Scallywag

Too cute to shoot.

Dear Word Detective:  I was watching an old pirate movie the other night while drifting off to sleep, and I heard the term “scallywag.”  Was that just made up for Hollywood or does it actually have a history behind it? — Not losing sleep, but curious, Scott.

Good question.  I love pirate movies, especially the old “Treasure Island” starring Robert Newton, who singlehandedly invented the “Arrgh” brand of pirate talk we’re encouraged to imitate every year on “Talk Like a Pirate Day” (September 19).

“Scallywag” (also spelled “scallawag,””scalawag,” and several other ways) is indeed a real word and not a Hollywood invention.  Its use in a pirate movie may, however, have been an anachronism. The “golden age” of piracy in the Caribbean, for instance, is generally considered to have been from the mid-17th until the mid-18th century, but “scallywag” didn’t appear in print until the mid-19th century.

Today we use “scallywag” to mean a “scamp,” a “rascal” or a “lovable rogue,” a person (usually a man) who may be less than perfectly honest, but whose crimes are fairly minor and lack malice.  At various points in its history, however, “scallywag” has been a term of more serious condemnation.

Interestingly, the first “scallywags” may not have been human.  In the US in the first half of the 19th century, “scallywag” was a term used for undersized or sick cattle (“… ‘scalawag’ was the name applied by drovers to lean and ill-favoured kine,” 1868).  Apparently extending the idea of “scrawny, useless cow” to people, “scallywag” then came into use meaning “a good-for-nothing fellow” or “a disreputable man; a villain.”  After the American Civil War, “scallywag” was applied as a term of contempt to Southern whites who cooperated with, and profited from, the harsh measures of Reconstruction.  Later on, in the late 19th and early 20th century labor struggles, “scallywag” was used as a slur against union activists.  But by the mid-20th century, “scallywag” had settled down to its modern meaning of “charming scoundrel.”

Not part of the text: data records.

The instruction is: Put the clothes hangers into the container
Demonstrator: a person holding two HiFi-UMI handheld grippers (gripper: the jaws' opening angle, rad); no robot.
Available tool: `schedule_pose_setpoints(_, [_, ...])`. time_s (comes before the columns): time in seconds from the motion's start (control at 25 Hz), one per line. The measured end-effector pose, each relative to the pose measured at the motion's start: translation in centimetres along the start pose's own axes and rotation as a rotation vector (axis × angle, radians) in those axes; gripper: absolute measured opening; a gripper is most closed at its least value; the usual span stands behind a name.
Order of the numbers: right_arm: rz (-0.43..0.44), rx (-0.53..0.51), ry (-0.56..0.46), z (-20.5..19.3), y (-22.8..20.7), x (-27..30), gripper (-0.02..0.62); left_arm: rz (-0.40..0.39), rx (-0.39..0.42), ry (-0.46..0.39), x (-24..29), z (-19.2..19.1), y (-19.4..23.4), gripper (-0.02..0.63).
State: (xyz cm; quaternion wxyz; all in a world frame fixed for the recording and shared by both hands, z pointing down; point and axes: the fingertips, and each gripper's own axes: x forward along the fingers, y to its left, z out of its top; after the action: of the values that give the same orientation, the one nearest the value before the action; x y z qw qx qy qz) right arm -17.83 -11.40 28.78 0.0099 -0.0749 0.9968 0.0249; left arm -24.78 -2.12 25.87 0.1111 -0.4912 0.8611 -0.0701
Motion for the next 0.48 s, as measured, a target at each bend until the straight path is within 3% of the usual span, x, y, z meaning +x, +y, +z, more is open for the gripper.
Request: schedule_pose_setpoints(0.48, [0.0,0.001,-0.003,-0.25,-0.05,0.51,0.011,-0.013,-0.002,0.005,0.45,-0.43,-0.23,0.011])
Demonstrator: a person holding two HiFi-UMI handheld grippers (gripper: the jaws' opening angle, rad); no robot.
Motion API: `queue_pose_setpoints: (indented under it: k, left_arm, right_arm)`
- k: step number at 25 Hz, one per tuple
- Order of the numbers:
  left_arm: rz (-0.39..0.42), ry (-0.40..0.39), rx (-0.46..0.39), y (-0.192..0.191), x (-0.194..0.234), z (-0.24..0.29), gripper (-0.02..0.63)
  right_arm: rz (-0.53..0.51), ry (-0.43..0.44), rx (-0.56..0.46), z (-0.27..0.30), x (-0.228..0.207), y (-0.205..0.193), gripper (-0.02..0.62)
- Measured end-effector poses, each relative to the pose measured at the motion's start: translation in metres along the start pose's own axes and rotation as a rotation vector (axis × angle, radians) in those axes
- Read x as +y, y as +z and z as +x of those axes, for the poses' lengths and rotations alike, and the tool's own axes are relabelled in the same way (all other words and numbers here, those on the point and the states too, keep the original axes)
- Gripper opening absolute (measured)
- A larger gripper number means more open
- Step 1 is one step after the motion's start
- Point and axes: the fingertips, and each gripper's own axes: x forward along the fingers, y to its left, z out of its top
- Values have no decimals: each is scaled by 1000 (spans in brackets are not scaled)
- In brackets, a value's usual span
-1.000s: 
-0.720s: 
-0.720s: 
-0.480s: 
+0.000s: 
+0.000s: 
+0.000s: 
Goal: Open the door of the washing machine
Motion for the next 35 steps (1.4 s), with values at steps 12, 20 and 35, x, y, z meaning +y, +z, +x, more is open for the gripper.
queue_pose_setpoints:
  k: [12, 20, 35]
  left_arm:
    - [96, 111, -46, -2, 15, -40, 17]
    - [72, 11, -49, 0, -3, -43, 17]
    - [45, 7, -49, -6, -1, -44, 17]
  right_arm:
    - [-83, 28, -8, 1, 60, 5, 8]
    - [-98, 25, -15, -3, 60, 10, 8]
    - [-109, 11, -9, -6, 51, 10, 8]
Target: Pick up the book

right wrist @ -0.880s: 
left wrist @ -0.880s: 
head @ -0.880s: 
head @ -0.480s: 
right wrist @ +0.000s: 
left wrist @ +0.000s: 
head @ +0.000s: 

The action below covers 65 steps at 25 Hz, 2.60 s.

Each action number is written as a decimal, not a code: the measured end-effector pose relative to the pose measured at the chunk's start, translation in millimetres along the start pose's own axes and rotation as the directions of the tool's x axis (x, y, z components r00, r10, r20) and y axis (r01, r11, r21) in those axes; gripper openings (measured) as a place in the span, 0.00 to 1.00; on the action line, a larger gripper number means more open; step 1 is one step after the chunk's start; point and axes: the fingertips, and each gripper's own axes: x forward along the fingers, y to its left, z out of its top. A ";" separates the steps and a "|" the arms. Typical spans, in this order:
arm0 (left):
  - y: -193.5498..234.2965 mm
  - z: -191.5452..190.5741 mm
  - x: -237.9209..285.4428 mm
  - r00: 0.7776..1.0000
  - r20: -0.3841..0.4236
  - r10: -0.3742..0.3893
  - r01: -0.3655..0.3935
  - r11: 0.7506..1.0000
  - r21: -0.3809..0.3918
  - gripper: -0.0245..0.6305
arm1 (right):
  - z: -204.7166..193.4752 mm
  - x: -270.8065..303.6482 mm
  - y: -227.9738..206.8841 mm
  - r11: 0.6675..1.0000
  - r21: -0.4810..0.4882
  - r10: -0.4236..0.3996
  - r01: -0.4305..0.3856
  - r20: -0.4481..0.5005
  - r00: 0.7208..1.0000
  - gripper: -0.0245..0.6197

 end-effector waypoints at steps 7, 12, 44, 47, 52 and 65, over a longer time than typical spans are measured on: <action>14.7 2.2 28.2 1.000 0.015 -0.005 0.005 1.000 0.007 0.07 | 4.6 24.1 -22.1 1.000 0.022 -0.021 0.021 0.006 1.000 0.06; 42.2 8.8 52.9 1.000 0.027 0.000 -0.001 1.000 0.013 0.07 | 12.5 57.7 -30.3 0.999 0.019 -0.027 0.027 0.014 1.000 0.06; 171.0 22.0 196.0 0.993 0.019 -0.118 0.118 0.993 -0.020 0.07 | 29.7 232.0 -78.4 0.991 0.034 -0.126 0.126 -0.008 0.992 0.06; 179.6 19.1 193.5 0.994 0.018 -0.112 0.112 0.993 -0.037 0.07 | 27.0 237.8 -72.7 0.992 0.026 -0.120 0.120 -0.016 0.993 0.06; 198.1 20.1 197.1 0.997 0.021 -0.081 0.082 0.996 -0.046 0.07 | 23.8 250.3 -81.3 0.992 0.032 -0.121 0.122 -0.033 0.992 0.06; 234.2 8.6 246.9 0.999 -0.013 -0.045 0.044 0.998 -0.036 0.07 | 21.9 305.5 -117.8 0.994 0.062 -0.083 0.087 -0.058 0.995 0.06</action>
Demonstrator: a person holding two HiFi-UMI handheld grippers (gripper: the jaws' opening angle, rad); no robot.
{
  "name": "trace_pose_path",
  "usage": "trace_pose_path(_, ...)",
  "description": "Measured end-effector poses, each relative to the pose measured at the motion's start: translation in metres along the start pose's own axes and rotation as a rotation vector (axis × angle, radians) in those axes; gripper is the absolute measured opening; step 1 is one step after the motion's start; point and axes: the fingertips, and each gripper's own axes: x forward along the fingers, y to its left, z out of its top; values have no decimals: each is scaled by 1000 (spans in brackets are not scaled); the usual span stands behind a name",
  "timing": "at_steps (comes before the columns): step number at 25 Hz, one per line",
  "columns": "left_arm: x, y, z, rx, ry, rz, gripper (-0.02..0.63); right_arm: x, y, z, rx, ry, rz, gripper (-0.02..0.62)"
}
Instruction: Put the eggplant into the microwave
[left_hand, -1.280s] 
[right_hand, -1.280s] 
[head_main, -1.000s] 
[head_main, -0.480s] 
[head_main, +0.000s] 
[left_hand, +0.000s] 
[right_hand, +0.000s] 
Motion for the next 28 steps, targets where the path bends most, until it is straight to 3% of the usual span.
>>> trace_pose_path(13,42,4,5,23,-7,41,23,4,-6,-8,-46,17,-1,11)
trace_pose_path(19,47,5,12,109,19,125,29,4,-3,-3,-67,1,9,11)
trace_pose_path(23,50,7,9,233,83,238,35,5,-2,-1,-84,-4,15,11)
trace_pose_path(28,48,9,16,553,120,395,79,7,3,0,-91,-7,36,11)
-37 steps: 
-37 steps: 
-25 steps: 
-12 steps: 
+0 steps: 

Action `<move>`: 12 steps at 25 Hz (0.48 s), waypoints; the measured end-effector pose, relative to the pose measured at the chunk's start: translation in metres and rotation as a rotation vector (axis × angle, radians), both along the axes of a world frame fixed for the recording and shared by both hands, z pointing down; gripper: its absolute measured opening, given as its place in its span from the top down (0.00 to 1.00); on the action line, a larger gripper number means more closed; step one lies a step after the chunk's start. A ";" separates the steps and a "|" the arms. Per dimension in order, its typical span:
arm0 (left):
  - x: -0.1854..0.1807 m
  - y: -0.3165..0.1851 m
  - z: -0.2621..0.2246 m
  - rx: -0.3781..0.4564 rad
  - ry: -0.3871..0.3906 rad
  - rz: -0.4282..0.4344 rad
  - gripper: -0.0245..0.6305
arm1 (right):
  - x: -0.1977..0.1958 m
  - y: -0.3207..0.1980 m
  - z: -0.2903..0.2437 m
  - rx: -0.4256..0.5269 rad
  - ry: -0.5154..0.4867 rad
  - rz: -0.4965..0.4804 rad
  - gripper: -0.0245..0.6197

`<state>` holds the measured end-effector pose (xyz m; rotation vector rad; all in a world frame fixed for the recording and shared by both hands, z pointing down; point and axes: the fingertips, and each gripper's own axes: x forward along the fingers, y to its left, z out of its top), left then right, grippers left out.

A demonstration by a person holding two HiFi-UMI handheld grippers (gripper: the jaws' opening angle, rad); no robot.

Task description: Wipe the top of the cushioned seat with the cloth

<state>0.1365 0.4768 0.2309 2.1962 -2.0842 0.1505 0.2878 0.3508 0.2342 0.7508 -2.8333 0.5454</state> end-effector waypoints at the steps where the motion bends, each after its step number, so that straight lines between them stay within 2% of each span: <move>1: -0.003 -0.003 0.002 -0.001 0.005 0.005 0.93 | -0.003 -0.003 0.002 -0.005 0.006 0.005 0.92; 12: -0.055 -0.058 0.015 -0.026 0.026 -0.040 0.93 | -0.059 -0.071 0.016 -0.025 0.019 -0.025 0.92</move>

There are several theories about the origins of “scallywag,” but most dictionaries still label the word “origin uncertain.”  Several of more the plausible theories about “scallywag” point to Scotland as the source of the word.  The old Scots dialect word “scallag,” for instance, means “servant” or “rustic,” making it a possible source.  Then again, one of Scotland’s Shetland Islands is named Scalloway, and since these islands are world famous for their diminutive Shetland ponies, there may well be a connection between “Scalloway” and “scallywag” meaning a small, useless horse.  Yet another Scots word, “scurryvaig,” may be even a better bet.  Derived from the Latin “scurra vagas,” meaning roughly “wandering fool or buffoon,” this “scurryvaig” means “a vagabond or wanderer.”  Of course, it’s entirely possible that two or more of these words influenced the development of “scallywag,” so we may never be able to trace its precise family tree.